Мне нравилась эта беспечная толстая дама, и журнальные вырезки, которыми была завалена ее квартира, казались мне ничуть не более странной причудой, чем мамина страсть постоянно ползать по квартире на четвереньках и скрести полы. Нравились мне и дети Бродовских — три мальчика и девочка. Возвращаясь из школы, они сами готовили себе еду из продуктов, которые были в холодильнике, и меня тоже угощали, пока их мать сидела, не обращая на них внимания, и скрепляла сшивателем вырезки из журнала «Космополитэн». Если в холодильнике не было ничего такого, что можно было сварить или поджарить, они ели хлеб с горчицей. Мне казалось, что на свете нет ничего восхитительнее хлеба с горчицей, хотя сейчас я не понимаю, почему они мазали на хлеб именно горчицу. Может быть, миссис Бродовская считала, что и масло не ее стихия?
Мистер Бродовский, как и мой отец, был родом из Минска. Приехав в Нью-Йорк, он поселился на Манхэттене, в нижнем Ист-Сайде, где он нашел работу в маленькой прачечной: его обязанность заключалась в том, чтобы забирать в прачечной пакеты с бельем и развозить их клиентам на тачке. Там же работал и другой папин компаньон — Сидней Гросс.
Сидней Гросс был очень высокий, очень тощий, очень бледный и очень унылый человек. Его пессимизм относительно прачечной, относительно собственного здоровья, относительно всего будущего не имел ни конца, ни краю. Он только и думал, что о нужде да о неизлечимых болезнях. Сидней Гросс пережил моего отца, пережил Бродовского (который жил вечно) и умер богачом, потому что он всю жизнь ничего не тратил, а лишь копил деньги и на них покупал дома в Бронксе, которые сдавал внаем. Он курил больше, чем Ли, но это ничуть не помешало ему сохранить чудесный чистый баритон, которым он пел в синагогальном хоре, где мой отец был запевалой. Когда мама приехала в «а голдене медине», Гросс ухаживал за маминой двоюродной сестрой — моей теткой Идой. Через Гросса-то мои родители и познакомились. Мой отец и Гросс работали тогда в одной и той же прачечной; и в один прекрасный вечер Гросс познакомил папу с Идиной красавицей-сестрой в кафе на Атерни-стрит. И, стало быть, легкая рука Сиднея Гросса — рука, один из пальцев которой явно был перстом судьбы, — повернула ключ в золотой двери бытия, за которой скрывалось рождество И. Дэвида Гудкинда — или второе пришествие Минскер-Годола.

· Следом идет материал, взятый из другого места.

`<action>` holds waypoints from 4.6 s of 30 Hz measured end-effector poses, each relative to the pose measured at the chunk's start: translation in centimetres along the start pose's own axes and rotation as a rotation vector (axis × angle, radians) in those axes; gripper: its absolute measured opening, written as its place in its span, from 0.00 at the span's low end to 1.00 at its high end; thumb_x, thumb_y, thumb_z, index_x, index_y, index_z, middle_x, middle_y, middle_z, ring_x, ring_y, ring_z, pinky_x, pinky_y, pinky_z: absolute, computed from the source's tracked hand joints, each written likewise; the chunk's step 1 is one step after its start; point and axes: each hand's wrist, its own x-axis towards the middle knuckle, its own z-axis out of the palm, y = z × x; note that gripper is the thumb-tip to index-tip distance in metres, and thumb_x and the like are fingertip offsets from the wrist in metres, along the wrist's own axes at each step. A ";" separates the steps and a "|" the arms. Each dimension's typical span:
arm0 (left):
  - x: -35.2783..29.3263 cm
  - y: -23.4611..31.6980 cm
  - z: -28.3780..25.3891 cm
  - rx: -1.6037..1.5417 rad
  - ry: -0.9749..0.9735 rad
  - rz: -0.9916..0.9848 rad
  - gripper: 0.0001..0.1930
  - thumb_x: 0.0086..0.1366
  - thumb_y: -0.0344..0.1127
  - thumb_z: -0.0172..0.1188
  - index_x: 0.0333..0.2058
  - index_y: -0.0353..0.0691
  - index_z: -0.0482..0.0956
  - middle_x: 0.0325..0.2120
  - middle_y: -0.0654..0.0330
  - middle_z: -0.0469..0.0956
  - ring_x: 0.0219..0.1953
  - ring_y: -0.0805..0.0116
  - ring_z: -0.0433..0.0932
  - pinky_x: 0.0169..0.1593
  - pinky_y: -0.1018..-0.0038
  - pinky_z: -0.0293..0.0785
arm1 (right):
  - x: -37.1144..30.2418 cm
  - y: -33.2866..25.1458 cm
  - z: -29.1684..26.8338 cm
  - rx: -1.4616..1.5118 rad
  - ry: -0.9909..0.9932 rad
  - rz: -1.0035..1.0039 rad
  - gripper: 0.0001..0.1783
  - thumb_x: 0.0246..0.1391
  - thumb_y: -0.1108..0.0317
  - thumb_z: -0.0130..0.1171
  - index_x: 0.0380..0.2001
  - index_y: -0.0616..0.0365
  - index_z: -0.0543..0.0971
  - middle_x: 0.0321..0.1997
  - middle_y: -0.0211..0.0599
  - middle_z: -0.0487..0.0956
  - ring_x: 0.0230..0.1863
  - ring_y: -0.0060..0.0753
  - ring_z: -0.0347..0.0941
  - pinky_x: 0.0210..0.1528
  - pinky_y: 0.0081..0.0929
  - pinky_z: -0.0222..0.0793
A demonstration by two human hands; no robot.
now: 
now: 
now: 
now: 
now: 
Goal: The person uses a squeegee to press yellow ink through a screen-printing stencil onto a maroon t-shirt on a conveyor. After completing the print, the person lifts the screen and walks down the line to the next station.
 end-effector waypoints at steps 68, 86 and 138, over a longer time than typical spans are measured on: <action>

Гросс утюжил мужские рубашки. Всю свою жизнь он был величайшим в мире специалистом по глажке мужских рубашек. Со временем прачечная «Голубая мечта» выросла в трехэтажное цементное строение с огромной кирпичной дымовой трубой, занимавшее в Бронксе целый квартал, и Гросс был одним из трех владельцев этой роскоши. И тем не менее, даже сделавшись большим боссом, он чувствовал себя на верху блаженства, когда расхаживал по гладильной и показывал то одной, то другой обливавшейся потом гладильщице, как утюжить мужские рубашки. Он был в этом деле великий народный умелец, неоспоримый гений, это была страсть его жизни, его символ веры. Ничего больше он делать не умел — разве что петь и курить, и он это знал, и поэтому он всегда чувствовал себя очень неуверенно в роли босса. Может быть, потому-то он и был таким пессимистом. Мне кажется, он всю жизнь боялся разоблачения, боялся, что все поймут, что он всего лишь гладильщик, и он будет разжалован. И я подозреваю, что, случись такое, он был бы втайне очень рад.